В феврале 1527, Савелий и Эль Чоло, в компании Папы Климента Седьмого, королей Франции и Наварры — Франциска Первого Валуа и Генриха Второго д'Альбре перебрались в Льеж. Теперь уже французский город Льеж, утративший статус независимого княжества-епископства, в летней кампании 1526 года, после того как князь-кардинал Эрар де Ламарк вступил в войну на стороне Бургундских Нидерландов.
Странно всё перемешалось в этой исторической реальности. Кардинал Эрар де Ламарк поддержал одновременно императора Карла Пятого Габсбурга и реформатора-антипапу Мартина Шестого Лютера, злейших врагов, между прочим, и глупо погиб в чужой войне за чужие интересы. Льеж стал герцогством французской короны, а герцогом — средний сын Франциска Первого, семилетний Генрих Валуа.

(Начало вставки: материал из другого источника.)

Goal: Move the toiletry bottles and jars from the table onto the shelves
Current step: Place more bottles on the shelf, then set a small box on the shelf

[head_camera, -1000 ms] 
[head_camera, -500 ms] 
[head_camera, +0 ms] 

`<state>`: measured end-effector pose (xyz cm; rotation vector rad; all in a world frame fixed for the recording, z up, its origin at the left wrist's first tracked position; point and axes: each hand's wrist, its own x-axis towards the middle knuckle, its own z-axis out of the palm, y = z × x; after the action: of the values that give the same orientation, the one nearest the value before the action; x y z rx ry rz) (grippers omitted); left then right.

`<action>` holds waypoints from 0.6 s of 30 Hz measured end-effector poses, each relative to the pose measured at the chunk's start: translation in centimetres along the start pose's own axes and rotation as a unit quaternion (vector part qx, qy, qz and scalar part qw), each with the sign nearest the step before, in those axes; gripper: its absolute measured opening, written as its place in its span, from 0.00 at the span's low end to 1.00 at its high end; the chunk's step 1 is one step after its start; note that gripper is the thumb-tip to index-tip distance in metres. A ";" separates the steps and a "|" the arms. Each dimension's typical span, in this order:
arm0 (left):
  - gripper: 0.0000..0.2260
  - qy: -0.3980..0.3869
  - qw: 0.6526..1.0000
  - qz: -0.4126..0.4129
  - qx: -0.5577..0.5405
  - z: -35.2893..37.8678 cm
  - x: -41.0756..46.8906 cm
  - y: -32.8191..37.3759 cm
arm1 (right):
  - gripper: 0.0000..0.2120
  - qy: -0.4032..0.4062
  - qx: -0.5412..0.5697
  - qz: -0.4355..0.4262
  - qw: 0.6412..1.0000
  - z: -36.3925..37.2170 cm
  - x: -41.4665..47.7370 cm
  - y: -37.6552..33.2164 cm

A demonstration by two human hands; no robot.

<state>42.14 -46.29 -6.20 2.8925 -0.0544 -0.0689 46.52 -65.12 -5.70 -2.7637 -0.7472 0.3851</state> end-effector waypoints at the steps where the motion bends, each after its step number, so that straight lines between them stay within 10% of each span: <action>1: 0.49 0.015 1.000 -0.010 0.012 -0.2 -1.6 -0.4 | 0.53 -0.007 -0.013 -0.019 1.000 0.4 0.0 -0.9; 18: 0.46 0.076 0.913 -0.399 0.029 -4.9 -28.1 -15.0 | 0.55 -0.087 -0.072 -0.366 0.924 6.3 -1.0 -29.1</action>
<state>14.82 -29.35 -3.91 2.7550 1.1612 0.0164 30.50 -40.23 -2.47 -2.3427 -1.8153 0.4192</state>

Реформация превратилась непонятно во что. Папа Климент Седьмой провёл все предлагаемые Лютером реформы, а вот сам Лютер, Антипапа Мартин Шестой, на «своей территории» так пока ничего и не предпринял. Антипапская паства всё так же платит десятину и не слишком этим довольна, мягко говоря. Зато этим очень довольны имперские Курфюрсты, большинство из которых, «по совместительству», являются епископами и архиепископами в своих княжествах.
Ганзейские города признали Климента Седьмого, и на территории Священной Римской Империи воцарился самый натуральный религиозный бардак. Религиозный и, следующий из него, экономический — ремесленники ганзейских городов получили конкурентное преимущество и теперь разоряли ценами своих имперских коллег. При том, что добровольно жертвовали на церковь они ненамного меньше, чем раньше приходилось выбивать.

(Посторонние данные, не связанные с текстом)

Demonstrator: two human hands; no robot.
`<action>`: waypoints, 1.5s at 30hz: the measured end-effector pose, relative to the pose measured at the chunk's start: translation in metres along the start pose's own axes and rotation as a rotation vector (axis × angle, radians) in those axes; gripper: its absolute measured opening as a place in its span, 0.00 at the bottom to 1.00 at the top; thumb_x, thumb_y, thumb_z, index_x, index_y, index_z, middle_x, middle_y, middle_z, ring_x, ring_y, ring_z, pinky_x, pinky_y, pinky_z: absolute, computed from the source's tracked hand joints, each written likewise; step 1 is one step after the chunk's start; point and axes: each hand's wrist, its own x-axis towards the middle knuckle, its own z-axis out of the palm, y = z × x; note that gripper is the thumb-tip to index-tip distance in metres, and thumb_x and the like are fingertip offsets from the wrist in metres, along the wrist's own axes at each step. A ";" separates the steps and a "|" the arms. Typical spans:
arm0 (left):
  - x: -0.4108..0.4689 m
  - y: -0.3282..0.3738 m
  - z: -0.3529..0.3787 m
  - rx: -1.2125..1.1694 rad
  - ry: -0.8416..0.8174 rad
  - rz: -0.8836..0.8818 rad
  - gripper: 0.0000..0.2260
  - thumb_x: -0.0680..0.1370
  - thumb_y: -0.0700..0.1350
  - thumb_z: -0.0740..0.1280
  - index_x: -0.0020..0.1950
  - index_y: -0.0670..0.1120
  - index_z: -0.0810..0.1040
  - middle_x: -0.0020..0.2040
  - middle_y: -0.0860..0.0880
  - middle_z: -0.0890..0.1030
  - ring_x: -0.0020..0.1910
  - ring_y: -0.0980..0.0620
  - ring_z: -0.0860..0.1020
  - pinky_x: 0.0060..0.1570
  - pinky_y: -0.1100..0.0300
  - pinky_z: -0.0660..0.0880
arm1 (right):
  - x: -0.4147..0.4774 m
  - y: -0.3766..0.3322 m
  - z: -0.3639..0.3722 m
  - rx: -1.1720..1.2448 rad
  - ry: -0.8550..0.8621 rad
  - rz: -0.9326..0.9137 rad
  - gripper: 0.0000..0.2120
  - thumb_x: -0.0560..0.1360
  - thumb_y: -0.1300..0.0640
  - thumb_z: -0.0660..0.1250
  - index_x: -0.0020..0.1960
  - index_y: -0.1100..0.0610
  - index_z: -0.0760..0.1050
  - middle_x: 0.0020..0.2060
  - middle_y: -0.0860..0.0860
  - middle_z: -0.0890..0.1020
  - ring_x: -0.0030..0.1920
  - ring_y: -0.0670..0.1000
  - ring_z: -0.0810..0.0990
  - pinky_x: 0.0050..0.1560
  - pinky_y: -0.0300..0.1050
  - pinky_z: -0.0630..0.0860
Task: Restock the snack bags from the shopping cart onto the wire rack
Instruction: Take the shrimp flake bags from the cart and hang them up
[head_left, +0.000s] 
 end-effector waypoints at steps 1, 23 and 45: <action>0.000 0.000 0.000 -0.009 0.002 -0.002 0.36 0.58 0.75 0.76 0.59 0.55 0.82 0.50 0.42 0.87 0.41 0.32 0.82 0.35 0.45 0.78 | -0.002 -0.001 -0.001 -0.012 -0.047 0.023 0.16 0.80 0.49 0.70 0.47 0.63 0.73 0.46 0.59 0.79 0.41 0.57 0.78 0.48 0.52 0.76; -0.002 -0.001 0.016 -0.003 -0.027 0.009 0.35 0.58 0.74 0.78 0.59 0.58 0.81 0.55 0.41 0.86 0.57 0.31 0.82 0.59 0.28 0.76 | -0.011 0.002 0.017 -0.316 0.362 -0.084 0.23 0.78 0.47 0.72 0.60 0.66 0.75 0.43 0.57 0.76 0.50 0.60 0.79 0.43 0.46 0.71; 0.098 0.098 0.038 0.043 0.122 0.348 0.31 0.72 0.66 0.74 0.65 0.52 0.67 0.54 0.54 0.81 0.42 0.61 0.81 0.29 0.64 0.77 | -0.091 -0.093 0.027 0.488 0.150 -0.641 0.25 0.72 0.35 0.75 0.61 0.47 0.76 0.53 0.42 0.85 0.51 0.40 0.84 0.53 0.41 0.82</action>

В Льеже прожили две недели. Снова лечили, снова проводили политику по милитаризации Европы. Наконец, шестого марта 1527 года, из Кёльна пришло сообщение, что конкурирующие мракобесы, торговцы опиумом для народа, на религиозный диспут собрались и даже уже провели первый тур — пока неофициальный, между «низкорейтинговыми бойцами», зато весёлый, с массовым мордобоем.
Князь-архиепископ Кёльнский, Герман Пятый фон Вид, горячий сторонник Мартина Шестого, в город впустил только две сотни, сопровождающих императора Инков, Папу и королей Франции и Наварры, солдат. Франциска Первого это унижение статуса изрядно взбесило, но смириться его, общими усилиями, уговорили — не воевать ведь пришли, в самом деле. По полроты бойцов-ветеранов для личной охраны хватит — и ладно.